*** Opening of Information provided ***
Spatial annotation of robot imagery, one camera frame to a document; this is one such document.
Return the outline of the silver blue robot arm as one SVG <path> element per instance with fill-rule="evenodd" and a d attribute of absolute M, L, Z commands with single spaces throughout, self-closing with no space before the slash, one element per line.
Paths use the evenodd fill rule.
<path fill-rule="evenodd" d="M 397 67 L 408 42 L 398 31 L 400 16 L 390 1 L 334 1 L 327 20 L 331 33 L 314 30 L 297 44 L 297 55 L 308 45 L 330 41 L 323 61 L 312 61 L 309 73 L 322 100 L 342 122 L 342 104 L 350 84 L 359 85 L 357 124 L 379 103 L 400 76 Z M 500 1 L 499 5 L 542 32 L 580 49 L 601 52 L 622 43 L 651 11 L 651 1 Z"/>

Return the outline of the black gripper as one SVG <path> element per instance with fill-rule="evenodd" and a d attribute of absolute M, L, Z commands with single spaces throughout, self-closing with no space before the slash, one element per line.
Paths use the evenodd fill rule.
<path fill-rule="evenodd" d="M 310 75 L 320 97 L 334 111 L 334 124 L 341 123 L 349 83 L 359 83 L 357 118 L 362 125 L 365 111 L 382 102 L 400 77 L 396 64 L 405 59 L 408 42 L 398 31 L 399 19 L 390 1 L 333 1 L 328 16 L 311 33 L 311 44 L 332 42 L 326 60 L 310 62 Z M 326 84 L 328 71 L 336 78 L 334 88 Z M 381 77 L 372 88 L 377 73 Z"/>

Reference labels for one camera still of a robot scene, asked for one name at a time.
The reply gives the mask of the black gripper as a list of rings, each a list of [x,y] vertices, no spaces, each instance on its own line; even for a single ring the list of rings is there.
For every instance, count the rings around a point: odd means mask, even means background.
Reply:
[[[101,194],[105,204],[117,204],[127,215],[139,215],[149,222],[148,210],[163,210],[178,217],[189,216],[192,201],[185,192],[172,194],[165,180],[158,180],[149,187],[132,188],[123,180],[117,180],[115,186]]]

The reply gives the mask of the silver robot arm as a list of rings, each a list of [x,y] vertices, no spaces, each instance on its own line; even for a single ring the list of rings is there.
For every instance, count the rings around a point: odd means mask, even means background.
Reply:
*** Close of Information provided ***
Which of the lines above include the string "slash"? Pick them out and copy them.

▸ Output
Return the outline of the silver blue robot arm as one SVG <path> element per instance with fill-rule="evenodd" and a d attribute of absolute M, L, Z commands with single spaces throughout, self-closing with no space before the slash, one element per line.
Return the outline of the black gripper as one SVG <path> element per instance with fill-rule="evenodd" and a d attribute of absolute M, L, Z commands with single spaces throughout, self-closing with no space before the slash, one element per line.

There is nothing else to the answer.